Friday 19 January 2018

Doctors missed baby's cancer again and again

THIS tragic baby boy died from leukaemia after repeatedly being sent home by doctors with a diagnosis of colic.

Adam O’Connor was only 14 weeks old when he lost his battle for life.

For six weeks prior to his death, his frantic mother was repeatedly told to take her only child home from hospital by doctors who said the baby had colic and constipation.

Today his heartbroken mum Julia said the family was treated like “just another number”.

One doctor wrote in medical notes, later seen by the O’Connors, that: “Mum would want to relax, Mum would want to calm down – Mum would want to go home and enjoy (her) baby more.”

Adam was Julia and Tom O’Connor’s first and only child. The Cork couple had been trying to have a baby for some time. Since Adam’s death in February 2009 they have not had another child.

A major investigation into Adam’s death by the HSE has admitted a catalogue of errors.

Key signs were missed, the services were "fragmented" and communication between them "unstructured."

Adam was born a healthy 9lb 6oz baby on November 10, 2008 but within weeks his parents became very concerned that he was in pain because of constant piercing shrieks.

Repeated visits to GPs failed to resolve the problem. The baby was screaming so much on Christmas Day that Tom and Julia had to eat their Christmas dinners separately -- taking turns to walk around their home cradling a screaming Adam in their arms. Feeding him became an ordeal.

Yet despite the couple's belief that something was wrong, they were repeatedly told that it was just colic or constipation. They visited several north Cork GPs and rang out-of-hour nurse lines and medical support services.

A trip to Cork University Hospital (CUH) -- the major acute hospital in the south -- on January 4, 2009 again saw the couple being advised that the problem was constipation. Julia felt that, because they were first-time parents, medical staff seemed to believe the couple were over-reacting.

However, Adam's condition continued to worsen. By February 14 -- St Valentine's Day -- Julia was virtually exhausted from minding Adam.

Her husband poignantly decided to organise a baby-sitter so that he could take his wife for a romantic meal and he also organised that she could go shopping with friends while he looked after Adam. However, Adam's condition was so bad that the couple abandoned their plans and instead rushed the baby to CUH for a second time.

They finally saw a junior doctor who prescribed suppositories and lactose to deal with Adam's constipation.

"We were then sent home with a lifeless baby in our arms," Julia sobbed to the Herald.

Within 24 hours, the baby was in such distress that the couple -- in utter desperation -- went to Mallow General Hospital (MGH) with Adam. A doctor realised that the baby was very sick and advised the couple be transferred to CUH by ambulance and to demand to see a paediatric doctor. Blood tests at CUH revealed Adam had acute leukaemia -- and was haemorrhaging into his brain.

His condition was so serious that he could not be transferred to Our Lady's Children's Hospital in Crumlin -- and Adam also began to suffer mini-strokes the following day (February 16.)

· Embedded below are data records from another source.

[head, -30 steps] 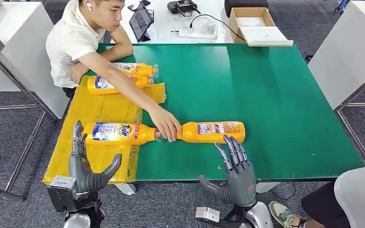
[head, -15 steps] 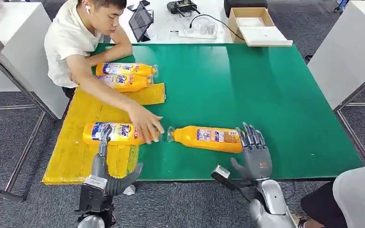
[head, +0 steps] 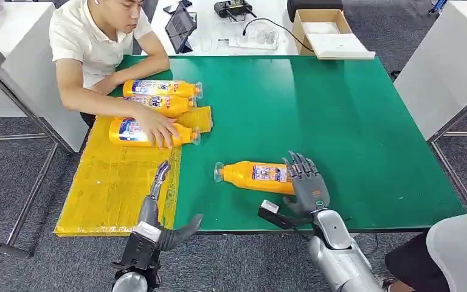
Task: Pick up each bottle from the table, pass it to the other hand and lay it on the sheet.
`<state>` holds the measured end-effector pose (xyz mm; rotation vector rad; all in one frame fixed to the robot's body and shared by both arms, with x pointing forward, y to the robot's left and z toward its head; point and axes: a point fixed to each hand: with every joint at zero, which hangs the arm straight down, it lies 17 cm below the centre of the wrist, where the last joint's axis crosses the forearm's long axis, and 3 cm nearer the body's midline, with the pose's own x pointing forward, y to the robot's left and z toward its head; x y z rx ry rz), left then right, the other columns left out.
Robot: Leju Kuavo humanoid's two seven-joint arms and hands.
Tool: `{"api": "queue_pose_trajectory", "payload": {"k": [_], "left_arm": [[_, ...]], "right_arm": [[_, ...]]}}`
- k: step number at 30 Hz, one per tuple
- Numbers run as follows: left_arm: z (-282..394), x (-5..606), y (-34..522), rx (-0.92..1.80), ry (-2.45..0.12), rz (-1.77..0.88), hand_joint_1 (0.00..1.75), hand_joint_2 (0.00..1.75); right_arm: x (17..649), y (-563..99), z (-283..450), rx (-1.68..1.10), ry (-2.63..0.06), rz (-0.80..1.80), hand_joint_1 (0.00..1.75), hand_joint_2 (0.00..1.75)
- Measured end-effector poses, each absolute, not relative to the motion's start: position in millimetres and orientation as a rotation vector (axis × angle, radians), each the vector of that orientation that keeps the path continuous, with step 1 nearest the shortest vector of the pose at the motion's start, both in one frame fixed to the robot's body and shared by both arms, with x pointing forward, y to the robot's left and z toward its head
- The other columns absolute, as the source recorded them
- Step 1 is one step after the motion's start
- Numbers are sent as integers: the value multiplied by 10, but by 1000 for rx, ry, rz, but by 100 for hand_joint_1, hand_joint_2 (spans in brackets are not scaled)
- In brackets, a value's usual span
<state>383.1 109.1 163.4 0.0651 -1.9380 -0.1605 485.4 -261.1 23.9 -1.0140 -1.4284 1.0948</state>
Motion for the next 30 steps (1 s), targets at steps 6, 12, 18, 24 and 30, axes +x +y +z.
{"api": "queue_pose_trajectory", "payload": {"k": [6,12,18,24,30], "left_arm": [[1607,3836,1010,38,-1924,-182,0,175],[1593,3826,924,10,-1910,-202,0,175],[1589,3826,894,4,-1906,-210,0,175],[1571,3828,852,2,-1898,-232,0,175],[1541,3824,808,7,-1885,-265,0,175]], "right_arm": [[4922,-2539,60,-945,-1335,1130,0,175],[5059,-2522,-36,-900,-1206,1142,0,175],[5110,-2495,-61,-895,-1161,1156,0,175],[5136,-2489,-80,-896,-1120,1160,0,175],[5124,-2399,-131,-858,-1090,1183,0,175]]}}
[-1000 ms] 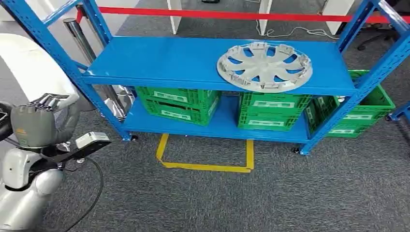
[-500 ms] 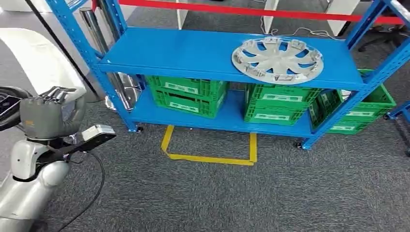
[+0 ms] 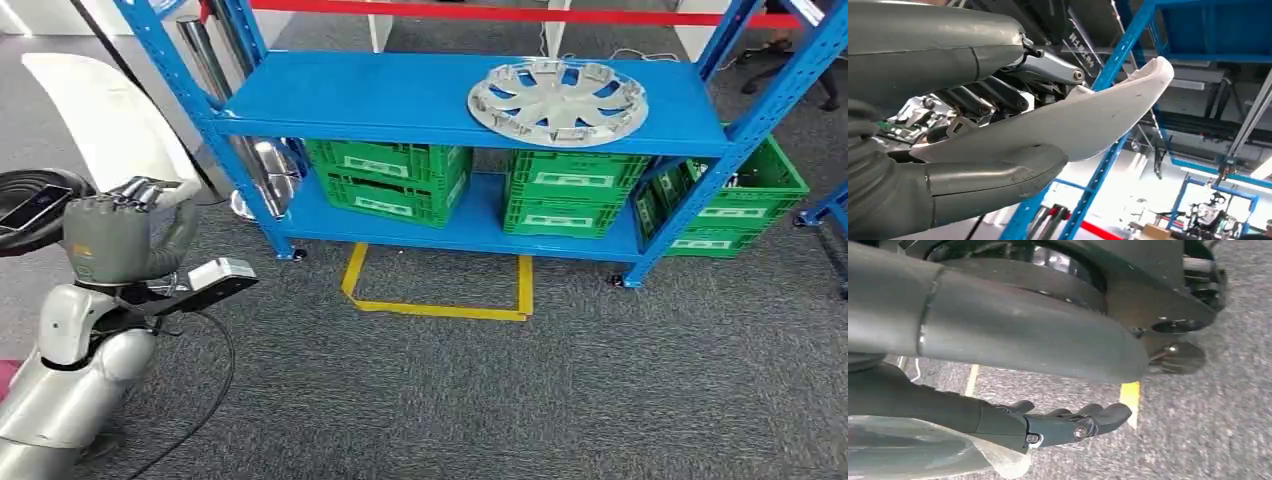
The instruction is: Take the parts from the cabinet and place them on the table.
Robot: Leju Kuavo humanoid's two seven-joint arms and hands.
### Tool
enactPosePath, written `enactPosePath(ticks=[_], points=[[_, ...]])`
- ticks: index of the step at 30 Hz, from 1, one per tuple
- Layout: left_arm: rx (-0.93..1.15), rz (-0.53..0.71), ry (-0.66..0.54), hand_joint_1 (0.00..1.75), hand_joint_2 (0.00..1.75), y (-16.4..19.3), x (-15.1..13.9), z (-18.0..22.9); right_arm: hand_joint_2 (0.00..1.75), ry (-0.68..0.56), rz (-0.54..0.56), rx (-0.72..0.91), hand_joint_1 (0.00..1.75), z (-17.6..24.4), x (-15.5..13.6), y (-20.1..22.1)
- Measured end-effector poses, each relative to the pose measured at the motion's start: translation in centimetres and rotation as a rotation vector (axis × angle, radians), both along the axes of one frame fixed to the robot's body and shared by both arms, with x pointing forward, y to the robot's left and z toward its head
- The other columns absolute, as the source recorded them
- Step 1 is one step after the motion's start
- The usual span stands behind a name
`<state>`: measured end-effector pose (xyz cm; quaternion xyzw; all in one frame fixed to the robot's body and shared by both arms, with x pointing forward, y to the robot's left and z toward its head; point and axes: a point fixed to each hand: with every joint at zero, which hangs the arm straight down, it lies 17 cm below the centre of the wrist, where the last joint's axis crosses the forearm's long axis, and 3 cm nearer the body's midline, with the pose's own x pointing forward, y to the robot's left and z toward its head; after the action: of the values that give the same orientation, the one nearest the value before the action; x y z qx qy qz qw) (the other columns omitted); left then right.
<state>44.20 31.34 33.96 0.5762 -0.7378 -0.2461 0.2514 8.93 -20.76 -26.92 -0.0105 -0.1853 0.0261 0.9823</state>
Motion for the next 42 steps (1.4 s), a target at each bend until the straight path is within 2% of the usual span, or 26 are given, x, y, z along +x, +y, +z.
enactPosePath(ticks=[16,18,22,24,26,28,31,34,42], points=[[-0.011,-0.01,0.004,1.75,1.75,-0.4,0.8,0.4,0.0,0.057,-0.004,-0.013,0.0,-0.3,-0.9,-0.3],[-0.011,-0.011,0.007,1.75,1.75,-0.5,0.9,0.3,0.0,0.119,-0.003,-0.018,0.0,-0.6,-1.8,-0.4],[-0.012,-0.032,-0.008,1.75,1.75,-1.6,2.1,1.7,0.0,0.39,0.05,-0.051,0.0,-1.1,-6.0,-0.7],[-0.01,-0.042,-0.011,1.75,1.75,-2.2,3.0,2.6,0.0,0.464,0.073,-0.068,0.0,-1.0,-7.0,-1.0],[-0.017,-0.036,0.007,1.75,1.75,-2.4,3.4,2.0,0.0,0.422,0.06,-0.1,0.0,-1.2,-6.5,-1.6],[-0.017,-0.027,0.023,1.75,1.75,-2.1,3.4,1.3,0.0,0.325,0.034,-0.147,0.0,-1.3,-5.0,-2.5],[-0.015,-0.007,0.048,1.75,1.75,-0.7,2.5,-0.3,0.0,0.055,0.036,-0.15,0.0,-0.5,-1.1,-2.5],[-0.008,0.002,0.065,1.75,1.75,0.3,1.4,-1.5,0.0,-0.087,0.044,-0.121,0.0,0.3,0.8,-1.8],[-0.004,0.018,0.038,1.75,1.75,1.6,0.2,-0.6,0.0,-0.112,0.044,-0.115,0.0,0.5,1.2,-1.7]])
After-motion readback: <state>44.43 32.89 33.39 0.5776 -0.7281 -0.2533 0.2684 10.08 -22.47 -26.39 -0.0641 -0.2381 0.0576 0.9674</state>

Adam died on February 17 -- just two days after he had been admitted. His parents were at his bedside.

A HSE report into baby Adam's death has found:

  • one hospital doctor who examined the baby had no emergency department or paediatric experience.

  • baby Adam was discharged without the registrar on duty carrying out a full clinical assessment.

  • three days before his death he had an abnormal heart rate that was not further assessed.

  • even when he was rushed to CUH by ambulance there was a delay in him being seen by the team.

The HSE has also apologised separately to the O'Connor family for "the upset experienced in the course of their dealings with Cork University Hospital".

There is no apology in the 27-page HSE report.

Julia says that she hopes that no other parent will have to endure their nightmare.

"The system failed our son from the moment he was born -- at every turn he was failed. The service provided for Adam was truly appalling -- and our comments are about Cork hospitals and not Mallow General Hospital where the first signal that something was wrong was picked up," Julia adds.